*WHAT YOU WILL DO*: I would like every record below transcribed exactly as it is.

Extracted records:
============================================================

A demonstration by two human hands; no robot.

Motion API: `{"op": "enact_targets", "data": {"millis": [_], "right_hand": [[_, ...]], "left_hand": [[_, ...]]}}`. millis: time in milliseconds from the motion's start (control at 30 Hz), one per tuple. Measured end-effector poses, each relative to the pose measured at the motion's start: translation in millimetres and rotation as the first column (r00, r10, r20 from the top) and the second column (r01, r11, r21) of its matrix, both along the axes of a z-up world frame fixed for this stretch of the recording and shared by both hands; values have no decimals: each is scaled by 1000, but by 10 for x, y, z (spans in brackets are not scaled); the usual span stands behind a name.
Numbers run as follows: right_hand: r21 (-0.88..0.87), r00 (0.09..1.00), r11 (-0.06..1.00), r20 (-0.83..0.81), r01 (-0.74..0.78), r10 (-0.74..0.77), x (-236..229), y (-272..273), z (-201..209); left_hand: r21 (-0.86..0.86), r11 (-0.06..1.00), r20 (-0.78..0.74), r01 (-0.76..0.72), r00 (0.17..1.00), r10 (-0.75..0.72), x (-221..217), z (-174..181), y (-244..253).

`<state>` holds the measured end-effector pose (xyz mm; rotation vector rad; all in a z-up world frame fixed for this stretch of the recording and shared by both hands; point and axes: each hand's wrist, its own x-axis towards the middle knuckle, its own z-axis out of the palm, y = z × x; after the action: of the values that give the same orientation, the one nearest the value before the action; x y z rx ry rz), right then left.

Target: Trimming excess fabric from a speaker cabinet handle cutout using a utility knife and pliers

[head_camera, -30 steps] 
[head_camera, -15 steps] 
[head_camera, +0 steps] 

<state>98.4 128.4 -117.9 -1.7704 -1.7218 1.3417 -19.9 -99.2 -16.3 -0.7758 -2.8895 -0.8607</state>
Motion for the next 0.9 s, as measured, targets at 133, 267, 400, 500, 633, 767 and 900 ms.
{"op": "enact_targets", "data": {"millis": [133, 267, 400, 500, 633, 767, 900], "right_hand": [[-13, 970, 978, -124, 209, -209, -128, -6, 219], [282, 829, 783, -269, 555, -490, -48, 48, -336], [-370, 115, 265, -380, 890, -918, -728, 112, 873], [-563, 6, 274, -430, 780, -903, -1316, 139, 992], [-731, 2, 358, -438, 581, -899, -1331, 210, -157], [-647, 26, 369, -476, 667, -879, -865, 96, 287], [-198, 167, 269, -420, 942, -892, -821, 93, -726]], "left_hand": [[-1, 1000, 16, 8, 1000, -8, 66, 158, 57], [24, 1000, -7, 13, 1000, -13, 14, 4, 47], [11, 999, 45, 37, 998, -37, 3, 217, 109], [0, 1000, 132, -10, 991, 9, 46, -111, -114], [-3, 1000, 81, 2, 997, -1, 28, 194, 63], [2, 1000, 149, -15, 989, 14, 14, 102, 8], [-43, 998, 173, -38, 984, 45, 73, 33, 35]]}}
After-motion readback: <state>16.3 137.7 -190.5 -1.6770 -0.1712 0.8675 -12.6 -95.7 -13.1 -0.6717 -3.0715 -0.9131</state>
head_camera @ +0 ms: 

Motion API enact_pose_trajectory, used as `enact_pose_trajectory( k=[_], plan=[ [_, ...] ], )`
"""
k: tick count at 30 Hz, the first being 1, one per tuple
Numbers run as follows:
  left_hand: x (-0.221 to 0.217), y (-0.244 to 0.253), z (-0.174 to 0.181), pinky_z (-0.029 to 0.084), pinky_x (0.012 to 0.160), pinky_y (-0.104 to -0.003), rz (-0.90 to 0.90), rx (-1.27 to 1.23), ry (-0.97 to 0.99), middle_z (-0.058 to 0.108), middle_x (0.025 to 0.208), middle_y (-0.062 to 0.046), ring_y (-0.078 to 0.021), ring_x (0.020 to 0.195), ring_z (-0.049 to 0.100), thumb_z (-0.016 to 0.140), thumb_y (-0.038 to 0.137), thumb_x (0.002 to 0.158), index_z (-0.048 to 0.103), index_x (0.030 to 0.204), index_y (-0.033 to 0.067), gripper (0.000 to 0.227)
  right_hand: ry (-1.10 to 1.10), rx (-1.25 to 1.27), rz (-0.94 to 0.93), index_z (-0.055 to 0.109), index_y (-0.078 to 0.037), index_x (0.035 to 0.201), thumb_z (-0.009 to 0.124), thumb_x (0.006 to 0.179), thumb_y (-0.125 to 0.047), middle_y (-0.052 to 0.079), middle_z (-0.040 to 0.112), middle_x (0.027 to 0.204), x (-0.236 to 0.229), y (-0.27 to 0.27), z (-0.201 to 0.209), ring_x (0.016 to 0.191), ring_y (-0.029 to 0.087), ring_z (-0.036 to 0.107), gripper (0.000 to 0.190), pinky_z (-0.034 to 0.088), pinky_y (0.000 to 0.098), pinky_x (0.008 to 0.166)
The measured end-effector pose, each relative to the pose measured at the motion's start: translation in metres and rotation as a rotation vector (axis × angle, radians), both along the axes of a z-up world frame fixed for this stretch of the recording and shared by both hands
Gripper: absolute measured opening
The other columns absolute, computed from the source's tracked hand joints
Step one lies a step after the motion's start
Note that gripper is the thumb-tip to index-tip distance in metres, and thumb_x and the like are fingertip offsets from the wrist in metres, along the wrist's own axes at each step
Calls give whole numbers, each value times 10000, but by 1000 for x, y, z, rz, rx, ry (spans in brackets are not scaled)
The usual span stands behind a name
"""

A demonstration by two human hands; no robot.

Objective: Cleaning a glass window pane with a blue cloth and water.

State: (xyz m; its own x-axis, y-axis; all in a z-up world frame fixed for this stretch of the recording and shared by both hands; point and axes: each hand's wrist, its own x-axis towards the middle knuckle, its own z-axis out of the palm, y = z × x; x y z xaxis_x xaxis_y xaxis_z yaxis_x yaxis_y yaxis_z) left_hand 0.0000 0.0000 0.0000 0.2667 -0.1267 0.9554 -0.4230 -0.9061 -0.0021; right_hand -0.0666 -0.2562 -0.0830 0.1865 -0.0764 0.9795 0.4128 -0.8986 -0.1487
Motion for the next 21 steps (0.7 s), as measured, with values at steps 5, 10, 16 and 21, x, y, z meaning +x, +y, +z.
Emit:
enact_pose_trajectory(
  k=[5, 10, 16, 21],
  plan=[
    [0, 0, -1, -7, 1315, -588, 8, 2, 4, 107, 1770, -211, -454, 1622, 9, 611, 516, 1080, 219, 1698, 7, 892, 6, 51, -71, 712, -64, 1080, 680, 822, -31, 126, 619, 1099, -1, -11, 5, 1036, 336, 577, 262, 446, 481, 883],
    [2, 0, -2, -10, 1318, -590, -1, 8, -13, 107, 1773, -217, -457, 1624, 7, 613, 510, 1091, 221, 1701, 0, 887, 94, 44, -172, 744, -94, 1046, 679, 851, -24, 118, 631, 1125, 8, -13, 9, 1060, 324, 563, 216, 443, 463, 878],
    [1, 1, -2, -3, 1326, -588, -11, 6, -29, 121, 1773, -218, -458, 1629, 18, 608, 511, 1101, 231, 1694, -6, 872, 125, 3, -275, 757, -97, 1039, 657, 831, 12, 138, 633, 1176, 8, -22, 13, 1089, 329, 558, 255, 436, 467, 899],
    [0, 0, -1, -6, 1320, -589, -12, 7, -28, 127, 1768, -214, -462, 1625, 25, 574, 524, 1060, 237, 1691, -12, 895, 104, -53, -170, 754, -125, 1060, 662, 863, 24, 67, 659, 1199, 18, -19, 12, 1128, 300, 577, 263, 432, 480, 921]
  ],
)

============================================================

*SOLUTION TO THIS PROBLEM*:
A demonstration by two human hands; no robot.

Motion API: `{"op": "enact_targets", "data": {"millis": [_], "right_hand": [[_, ...]], "left_hand": [[_, ...]]}}`. millis: time in milliseconds from the motion's start (control at 30 Hz), one per tuple. Measured end-effector poses, each relative to the pose measured at the motion's start: translation in millimetres and rotation as the first column (r00, r10, r20 from the top) and the second column (r01, r11, r21) of its matrix, both along the axes of a z-up world frame fixed for this stretch of the recording and shared by both hands; values have no decimals: each is scaled by 1000, but by 10 for x, y, z (spans in brackets are not scaled); the usual span stands behind a name.
Numbers run as follows: right_hand: r21 (-0.88..0.87), r00 (0.09..1.00), r11 (-0.06..1.00), r20 (-0.83..0.81), r01 (-0.74..0.78), r10 (-0.74..0.77), x (-236..229), y (-272..273), z (-201..209); left_hand: r21 (-0.86..0.86), r11 (-0.06..1.00), r20 (-0.78..0.74), r01 (-0.76..0.72), r00 (0.17..1.00), r10 (-0.75..0.72), x (-221..217), z (-174..181), y (-244..253).

`<state>` holds the measured end-effector pose (xyz mm; rotation vector rad; all in a z-up world frame fixed for this stretch of the recording and shared by both hands; point and axes: each hand's wrist, its own x-axis towards the middle knuckle, its own z-axis out of the palm, y = z × x; after the action: of the values that give the same orientation, the one nearest the value before the action; x y z rx ry rz), right then left.

Target: Trimming excess fabric from a speaker cabinet handle cutout using a utility knife and pliers

[head_camera, -30 steps] 
[head_camera, -15 steps] 
[head_camera, +0 steps] 

<state>98.4 128.4 -117.9 -1.7704 -1.7218 1.3417 -19.9 -99.2 -16.3 -0.7758 -2.8895 -0.8607</state>
Motion for the next 0.9 s, as measured, targets at 133, 267, 400, 500, 633, 767 and 900 ms.
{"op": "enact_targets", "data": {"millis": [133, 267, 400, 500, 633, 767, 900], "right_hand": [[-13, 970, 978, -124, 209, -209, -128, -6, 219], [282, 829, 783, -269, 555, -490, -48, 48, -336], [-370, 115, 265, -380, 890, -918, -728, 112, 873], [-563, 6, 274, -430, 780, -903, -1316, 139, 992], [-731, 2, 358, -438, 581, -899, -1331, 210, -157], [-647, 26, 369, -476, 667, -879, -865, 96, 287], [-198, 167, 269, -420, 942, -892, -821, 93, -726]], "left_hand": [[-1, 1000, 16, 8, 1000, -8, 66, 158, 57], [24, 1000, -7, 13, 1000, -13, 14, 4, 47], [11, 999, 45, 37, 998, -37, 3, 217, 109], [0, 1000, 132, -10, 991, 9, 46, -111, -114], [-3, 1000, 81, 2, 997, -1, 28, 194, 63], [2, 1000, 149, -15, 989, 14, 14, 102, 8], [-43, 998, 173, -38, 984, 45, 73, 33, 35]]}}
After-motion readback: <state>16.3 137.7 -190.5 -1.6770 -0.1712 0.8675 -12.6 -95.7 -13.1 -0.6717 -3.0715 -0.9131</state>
head_camera @ +0 ms: 

Motion API enact_pose_trajectory, used as `enact_pose_trajectory( k=[_], plan=[ [_, ...] ], )`
"""
k: tick count at 30 Hz, the first being 1, one per tuple
Numbers run as follows:
  left_hand: x (-0.221 to 0.217), y (-0.244 to 0.253), z (-0.174 to 0.181), pinky_z (-0.029 to 0.084), pinky_x (0.012 to 0.160), pinky_y (-0.104 to -0.003), rz (-0.90 to 0.90), rx (-1.27 to 1.23), ry (-0.97 to 0.99), middle_z (-0.058 to 0.108), middle_x (0.025 to 0.208), middle_y (-0.062 to 0.046), ring_y (-0.078 to 0.021), ring_x (0.020 to 0.195), ring_z (-0.049 to 0.100), thumb_z (-0.016 to 0.140), thumb_y (-0.038 to 0.137), thumb_x (0.002 to 0.158), index_z (-0.048 to 0.103), index_x (0.030 to 0.204), index_y (-0.033 to 0.067), gripper (0.000 to 0.227)
  right_hand: ry (-1.10 to 1.10), rx (-1.25 to 1.27), rz (-0.94 to 0.93), index_z (-0.055 to 0.109), index_y (-0.078 to 0.037), index_x (0.035 to 0.201), thumb_z (-0.009 to 0.124), thumb_x (0.006 to 0.179), thumb_y (-0.125 to 0.047), middle_y (-0.052 to 0.079), middle_z (-0.040 to 0.112), middle_x (0.027 to 0.204), x (-0.236 to 0.229), y (-0.27 to 0.27), z (-0.201 to 0.209), ring_x (0.016 to 0.191), ring_y (-0.029 to 0.087), ring_z (-0.036 to 0.107), gripper (0.000 to 0.190), pinky_z (-0.034 to 0.088), pinky_y (0.000 to 0.098), pinky_x (0.008 to 0.166)
The measured end-effector pose, each relative to the pose measured at the motion's start: translation in metres and rotation as a rotation vector (axis × angle, radians), both along the axes of a z-up world frame fixed for this stretch of the recording and shared by both hands
Gripper: absolute measured opening
The other columns absolute, computed from the source's tracked hand joints
Step one lies a step after the motion's start
Note that gripper is the thumb-tip to index-tip distance in metres, and thumb_x and the like are fingertip offsets from the wrist in metres, along the wrist's own axes at each step
Calls give whole numbers, each value times 10000, but by 1000 for x, y, z, rz, rx, ry (spans in brackets are not scaled)
The usual span stands behind a name
"""

A demonstration by two human hands; no robot.

Objective: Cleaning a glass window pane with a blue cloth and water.

State: (xyz m; its own x-axis, y-axis; all in a z-up world frame fixed for this stretch of the recording and shared by both hands; point and axes: each hand's wrist, its own x-axis towards the middle knuckle, its own z-axis out of the palm, y = z × x; x y z xaxis_x xaxis_y xaxis_z yaxis_x yaxis_y yaxis_z) left_hand 0.0000 0.0000 0.0000 0.2667 -0.1267 0.9554 -0.4230 -0.9061 -0.0021; right_hand -0.0666 -0.2562 -0.0830 0.1865 -0.0764 0.9795 0.4128 -0.8986 -0.1487
Motion for the next 21 steps (0.7 s), as measured, with values at steps 5, 10, 16 and 21, x, y, z meaning +x, +y, +z.
Emit:
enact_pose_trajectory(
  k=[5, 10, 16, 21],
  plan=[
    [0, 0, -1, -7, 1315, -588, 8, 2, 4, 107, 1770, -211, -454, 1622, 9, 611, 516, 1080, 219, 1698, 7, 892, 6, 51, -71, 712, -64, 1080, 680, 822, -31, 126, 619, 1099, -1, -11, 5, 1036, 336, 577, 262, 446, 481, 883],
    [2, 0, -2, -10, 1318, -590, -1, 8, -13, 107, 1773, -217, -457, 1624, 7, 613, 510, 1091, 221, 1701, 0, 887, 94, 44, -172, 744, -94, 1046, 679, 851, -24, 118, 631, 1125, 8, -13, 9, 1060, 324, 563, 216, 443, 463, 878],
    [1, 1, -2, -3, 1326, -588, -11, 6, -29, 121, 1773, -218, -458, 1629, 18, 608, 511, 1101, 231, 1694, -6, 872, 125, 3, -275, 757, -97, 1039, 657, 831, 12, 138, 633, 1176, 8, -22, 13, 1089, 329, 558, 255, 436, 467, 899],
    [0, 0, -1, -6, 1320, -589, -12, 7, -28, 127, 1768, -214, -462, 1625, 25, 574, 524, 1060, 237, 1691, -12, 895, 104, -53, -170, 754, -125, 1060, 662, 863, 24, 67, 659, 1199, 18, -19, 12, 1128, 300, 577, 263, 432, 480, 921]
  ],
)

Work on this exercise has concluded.